> Task goal: Filter the listing below down to the lines holding the word "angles", and copy those lines.

====================

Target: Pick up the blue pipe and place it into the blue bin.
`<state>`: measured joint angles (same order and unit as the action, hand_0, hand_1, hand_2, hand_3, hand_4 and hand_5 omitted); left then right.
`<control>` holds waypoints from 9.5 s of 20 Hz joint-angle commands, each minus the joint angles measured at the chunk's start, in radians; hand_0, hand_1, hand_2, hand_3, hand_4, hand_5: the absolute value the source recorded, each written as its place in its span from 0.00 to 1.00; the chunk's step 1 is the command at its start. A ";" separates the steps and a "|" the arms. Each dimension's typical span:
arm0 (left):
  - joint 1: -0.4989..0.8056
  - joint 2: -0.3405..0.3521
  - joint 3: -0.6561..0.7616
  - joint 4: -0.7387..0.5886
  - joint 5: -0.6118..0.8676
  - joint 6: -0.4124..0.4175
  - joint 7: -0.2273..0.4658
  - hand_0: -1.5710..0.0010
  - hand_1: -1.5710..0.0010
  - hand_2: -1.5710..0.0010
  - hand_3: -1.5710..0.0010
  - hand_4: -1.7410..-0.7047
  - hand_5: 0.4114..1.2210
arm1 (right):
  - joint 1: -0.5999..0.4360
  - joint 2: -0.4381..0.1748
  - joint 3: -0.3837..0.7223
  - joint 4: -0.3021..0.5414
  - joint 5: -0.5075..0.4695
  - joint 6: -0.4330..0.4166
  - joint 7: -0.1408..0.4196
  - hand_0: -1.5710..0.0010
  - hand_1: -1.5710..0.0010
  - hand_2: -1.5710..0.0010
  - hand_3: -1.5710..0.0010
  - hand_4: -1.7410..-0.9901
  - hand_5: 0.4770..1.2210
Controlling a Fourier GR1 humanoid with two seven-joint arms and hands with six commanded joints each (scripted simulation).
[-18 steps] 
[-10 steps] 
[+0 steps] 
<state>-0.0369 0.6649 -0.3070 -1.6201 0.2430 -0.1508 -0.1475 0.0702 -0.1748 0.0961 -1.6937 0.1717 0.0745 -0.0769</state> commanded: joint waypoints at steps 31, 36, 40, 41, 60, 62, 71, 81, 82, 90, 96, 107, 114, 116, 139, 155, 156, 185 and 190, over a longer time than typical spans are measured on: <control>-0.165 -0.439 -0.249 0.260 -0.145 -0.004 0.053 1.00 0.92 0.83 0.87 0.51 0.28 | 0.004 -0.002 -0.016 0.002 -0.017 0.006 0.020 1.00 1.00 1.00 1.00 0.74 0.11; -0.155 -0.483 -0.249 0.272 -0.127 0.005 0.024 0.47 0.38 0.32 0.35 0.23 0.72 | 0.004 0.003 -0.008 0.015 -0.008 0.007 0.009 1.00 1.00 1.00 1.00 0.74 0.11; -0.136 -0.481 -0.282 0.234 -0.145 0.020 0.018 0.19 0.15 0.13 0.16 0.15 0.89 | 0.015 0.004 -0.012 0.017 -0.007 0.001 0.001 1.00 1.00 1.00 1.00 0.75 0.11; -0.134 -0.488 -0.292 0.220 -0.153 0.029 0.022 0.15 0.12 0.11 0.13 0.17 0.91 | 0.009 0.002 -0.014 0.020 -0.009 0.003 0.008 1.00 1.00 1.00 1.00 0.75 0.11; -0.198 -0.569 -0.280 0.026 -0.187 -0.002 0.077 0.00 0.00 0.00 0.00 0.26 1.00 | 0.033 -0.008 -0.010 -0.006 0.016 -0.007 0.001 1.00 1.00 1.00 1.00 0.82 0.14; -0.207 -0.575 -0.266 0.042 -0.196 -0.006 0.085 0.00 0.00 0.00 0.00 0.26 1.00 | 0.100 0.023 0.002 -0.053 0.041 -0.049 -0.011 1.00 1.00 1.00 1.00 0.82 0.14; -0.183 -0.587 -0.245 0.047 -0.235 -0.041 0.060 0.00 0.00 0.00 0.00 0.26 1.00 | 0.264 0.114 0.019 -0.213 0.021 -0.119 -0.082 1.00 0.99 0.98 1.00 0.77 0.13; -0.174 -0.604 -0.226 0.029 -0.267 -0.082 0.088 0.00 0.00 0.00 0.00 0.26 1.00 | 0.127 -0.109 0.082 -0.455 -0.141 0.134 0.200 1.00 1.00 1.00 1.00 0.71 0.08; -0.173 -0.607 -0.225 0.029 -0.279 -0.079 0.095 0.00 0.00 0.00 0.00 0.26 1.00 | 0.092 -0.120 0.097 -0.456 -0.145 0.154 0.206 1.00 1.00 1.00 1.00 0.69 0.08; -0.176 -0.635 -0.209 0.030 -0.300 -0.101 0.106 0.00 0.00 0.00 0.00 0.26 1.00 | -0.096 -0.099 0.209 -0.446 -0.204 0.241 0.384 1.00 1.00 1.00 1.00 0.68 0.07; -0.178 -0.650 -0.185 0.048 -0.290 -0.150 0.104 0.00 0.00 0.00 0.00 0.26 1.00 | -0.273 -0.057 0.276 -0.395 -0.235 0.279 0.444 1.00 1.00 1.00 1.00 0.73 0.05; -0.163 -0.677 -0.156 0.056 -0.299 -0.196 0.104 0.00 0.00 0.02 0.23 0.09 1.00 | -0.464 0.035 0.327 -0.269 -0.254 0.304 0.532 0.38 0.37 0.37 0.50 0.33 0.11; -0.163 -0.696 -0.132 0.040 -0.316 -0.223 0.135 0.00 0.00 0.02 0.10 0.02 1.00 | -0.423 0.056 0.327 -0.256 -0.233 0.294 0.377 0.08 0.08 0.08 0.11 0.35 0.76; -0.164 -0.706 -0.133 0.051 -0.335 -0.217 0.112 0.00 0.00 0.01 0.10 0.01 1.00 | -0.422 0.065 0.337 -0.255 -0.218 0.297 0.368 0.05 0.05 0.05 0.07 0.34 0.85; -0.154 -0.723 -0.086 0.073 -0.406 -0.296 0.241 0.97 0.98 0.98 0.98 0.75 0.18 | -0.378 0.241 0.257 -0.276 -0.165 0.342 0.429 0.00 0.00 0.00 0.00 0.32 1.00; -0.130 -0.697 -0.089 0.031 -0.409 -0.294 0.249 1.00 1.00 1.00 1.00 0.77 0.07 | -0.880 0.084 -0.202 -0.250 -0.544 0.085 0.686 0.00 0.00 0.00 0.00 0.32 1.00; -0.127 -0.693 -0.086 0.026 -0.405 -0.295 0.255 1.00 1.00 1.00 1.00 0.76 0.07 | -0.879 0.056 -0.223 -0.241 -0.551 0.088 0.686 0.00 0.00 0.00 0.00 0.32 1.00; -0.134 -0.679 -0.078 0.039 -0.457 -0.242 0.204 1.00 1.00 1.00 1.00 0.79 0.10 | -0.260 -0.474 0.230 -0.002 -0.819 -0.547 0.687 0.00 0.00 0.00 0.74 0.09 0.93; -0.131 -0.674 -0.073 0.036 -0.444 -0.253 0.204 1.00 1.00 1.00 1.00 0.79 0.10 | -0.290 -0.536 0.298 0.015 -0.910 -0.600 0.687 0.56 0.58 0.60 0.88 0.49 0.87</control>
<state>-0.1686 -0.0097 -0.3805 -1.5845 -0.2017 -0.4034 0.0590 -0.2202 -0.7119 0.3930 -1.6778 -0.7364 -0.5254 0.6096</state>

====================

> Reply:
`<state>`: measured joint angles (same order and unit as the action, hand_0, hand_1, hand_2, hand_3, hand_4 and hand_5 omitted); left then right.
`<control>` holds waypoints from 9.5 s of 20 Hz joint-angle commands, each minus the joint angles measured at the chunk's start, in radians; hand_0, hand_1, hand_2, hand_3, hand_4, hand_5: the absolute value the source recorded, each written as its place in its span from 0.00 to 1.00; the chunk's step 1 is the command at its start. A ";" separates the steps and a "|" the arms. Each dimension's typical span:

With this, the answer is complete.